Stanley’s sales and earnings are expected to surpass not only pandemic levels this year, but pre-pandemics as well. The shares are just under 20 times this year’s earnings forecast. Wertheimer of Melius Research predicts that Stanley will soon receive a boost similar to that of a powerful player’s Tesla. “We would be very surprised if regulations were not putting too much pressure on the electric lawn and garden equipment by the middle of the decade,” he wrote in a recent note to investors.
Already, more than a quarter of Californians live in municipalities with restrictions on leaf blowers, mainly due to noise levels and times of the day, but a handful with direct bans on gas blowers. Local legislation could help keep Loree busy producing battery tools for years to come, and perhaps cut some decibels from her Florida vacation.

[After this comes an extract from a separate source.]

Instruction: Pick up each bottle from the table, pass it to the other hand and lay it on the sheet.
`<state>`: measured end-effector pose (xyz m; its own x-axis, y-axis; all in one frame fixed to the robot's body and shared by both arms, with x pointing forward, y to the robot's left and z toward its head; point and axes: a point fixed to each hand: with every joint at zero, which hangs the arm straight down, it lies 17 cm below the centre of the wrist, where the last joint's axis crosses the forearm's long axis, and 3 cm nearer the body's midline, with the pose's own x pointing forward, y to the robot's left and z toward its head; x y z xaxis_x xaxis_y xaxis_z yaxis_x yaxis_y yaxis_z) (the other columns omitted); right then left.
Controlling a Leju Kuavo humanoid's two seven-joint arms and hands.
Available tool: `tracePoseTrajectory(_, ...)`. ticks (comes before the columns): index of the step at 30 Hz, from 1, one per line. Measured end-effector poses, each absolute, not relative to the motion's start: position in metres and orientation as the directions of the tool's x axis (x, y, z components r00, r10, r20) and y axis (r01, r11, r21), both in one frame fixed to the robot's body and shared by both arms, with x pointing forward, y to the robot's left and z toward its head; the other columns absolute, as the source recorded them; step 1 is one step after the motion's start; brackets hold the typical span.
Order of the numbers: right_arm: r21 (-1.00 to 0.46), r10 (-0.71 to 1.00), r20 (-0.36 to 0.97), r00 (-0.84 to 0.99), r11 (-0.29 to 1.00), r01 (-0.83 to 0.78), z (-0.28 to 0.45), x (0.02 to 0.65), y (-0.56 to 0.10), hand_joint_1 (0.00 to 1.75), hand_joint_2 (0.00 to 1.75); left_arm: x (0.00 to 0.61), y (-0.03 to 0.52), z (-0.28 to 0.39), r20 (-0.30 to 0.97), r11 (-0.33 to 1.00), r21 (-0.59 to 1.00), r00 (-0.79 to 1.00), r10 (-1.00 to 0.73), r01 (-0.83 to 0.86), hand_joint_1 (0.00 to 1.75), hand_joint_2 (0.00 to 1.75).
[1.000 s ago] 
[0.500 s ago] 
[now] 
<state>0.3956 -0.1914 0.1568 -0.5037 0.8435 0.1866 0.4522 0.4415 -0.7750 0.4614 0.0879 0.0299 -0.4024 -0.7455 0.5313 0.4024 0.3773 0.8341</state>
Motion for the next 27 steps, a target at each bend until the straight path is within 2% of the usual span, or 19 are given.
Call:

You already know that New Zealand economist Bill Phillips theorized that unemployment and inflation are inversely related. In recent years, there has been talk over and over about the Phillips Curve, and whether it is dead, because there have been periods of low unemployment combined with low inflation, which should not happen. Perhaps globalization has made the US unemployment rate a less significant indicator.
Less well known is that shortly after World War II, Phillips built a transparent hydraulic computer to analyze monetary policy, using, among other things, parts taken from a Lancaster bomber. Before turning to the economy, he worked seasons harvesting bananas, hunting crocodiles and running a cinema. As a Japanese prisoner during World War II, he used the lighting system to build a secret kettle for his fellow prisoners. The curve may not be among the 10 most notable things about man.
The computer’s name was Moniac, probably a joke with Eniac, the first programmable digital computer, built four years earlier. Moniac used tanks, pipes, pumps, floats, counterweights and fluids to simulate the flow of funds through the British economy and to measure the effects of taxes, interest rates, trade and more. The popularity of the machine helped Phillips, then a student at the London School of Economics, a teaching post there, where he later published an article about his curve. And whether the curve is dead or not, Moniac lives: Leeds University has the prototype, and there are about a dozen models maintained by schools and central banks.